The Future of the NRC

The NRC has harassed millions in Assam, driving about two million residents to the verge of statelessness. Moreover, the rhetoric of the new ruling party has been troubling: Home Minister Amit Shah has stated in Parliament that the NRC exercise will be extended to all states in India (Chaturvedi, 2019) and Prime Minister Narendra Modi has refuted the presence of detention camps (ANI, 2019), despite clear evidence to the contrary.


People languishing in the detention camps are helpless and destitute; many of them cannot afford legal help. The Supreme Court, in a recent order, clarified that those who have spent more than three years in detention camps can be given bail, with two assurances of Rs 1 lakh (£1000) each (Rautrey, 2019), but the majority of prisoners cannot afford that number. In addition, the Assam Government has recently been ordered to free non-Muslims from Pakistan and Bangladesh from detention camps (Kalita, 2020). These camps, which are now not restricted to only Assam, should be closed immediately in order to protect the independence and equality of the people guaranteed by the Constitution of India.


International response

The Citizens Amendment Act appears to undermine the commitment to equality before the law enshrined in India's constitution and India's obligations under the International Covenant on Civil and Political Rights and the Convention for the Elimination of Racial Discrimination, to which India is a State party, which prohibits racial, ethical or religious discrimination.
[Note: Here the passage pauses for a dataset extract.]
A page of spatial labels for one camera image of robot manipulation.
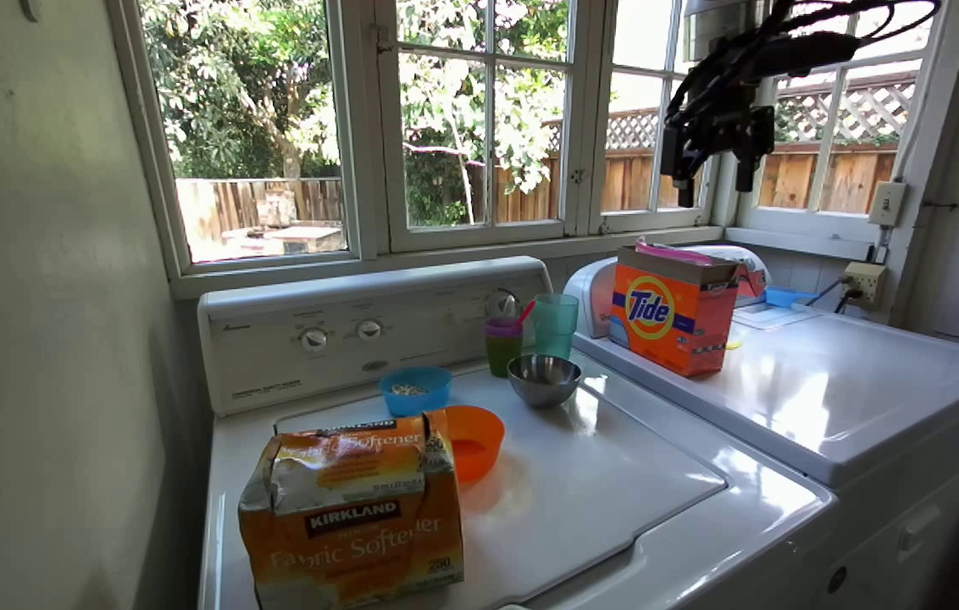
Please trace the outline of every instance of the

Consequently, urging protection for the rights of freedom of thought and speech, the United Nations Secretary-General Antonio Guterres expressed outrage about abuse and the suspected use of unlawful force by security forces in India against the amended Citizenship Act. Protests have been taking place around the country since this bill was passed in Parliament December 2020. "We are concerned about the violence and alleged use of excessive force by security forces that we've seen that have been taking place in the protests against the Citizenship Amendment Act. We very much call for restraint and urge full respect for the rights of freedom of opinion and expression and peaceful assembly," stated by Guterres (United Nations, 2019).


The United States Commission on International Religious Freedom in a new report suggested that the U.S. government should designate India as a 'country of particular concern' and even impose sanctions on Indian 'agencies and officials responsible for severe violations of religious freedom by freezing those individuals assets and or barring their entry into the United States’ (USCIRF, 2020). Unsurprisingly, Pakistan criticized the Indian government's move in strong words. Prime Minister Imran Khan criticised India saying that the CAA's passing may even lead to a conflict between the two countries (Times Now News, 2019). Yet, given that the relations between the two countries are constantly strained, such sabre-rattling rhetoric came neither as surprising but Khan’s statement that ‘the CAA could lead to a nuclear conflict,’ adds to the two nations contentious relationship (ibid).


"Although India's broader naturalisation laws remain in place, these amendments will have a discretionary effect on people's access to nationality," the spokesperson for the United Nations High Commissioner for Human Rights said (Laurence, 2019). India's response was that "It seeks to address their [undocumented migrants] current difficulties and meet their basic human rights. Such an initiative should be welcomed, not criticised by those who are genuinely committed to religious freedom," the Ministry of External Affairs said (Mohan, 2019). The law "does not affect the existing avenues available to all communities interested in seeking citizenship from doing so" (ibid)


A year on since this controversy, international attention has been diluted by COVID-19 and the CAA is yet to be implemented, but with the socio-political climate in India still the same it is worrying to see what post-pandemic life may bring to India. What has been highlighted, is India’s capacity to exhibit the abhorrent and nefarious persecution of minority groups as part of its immigration policy.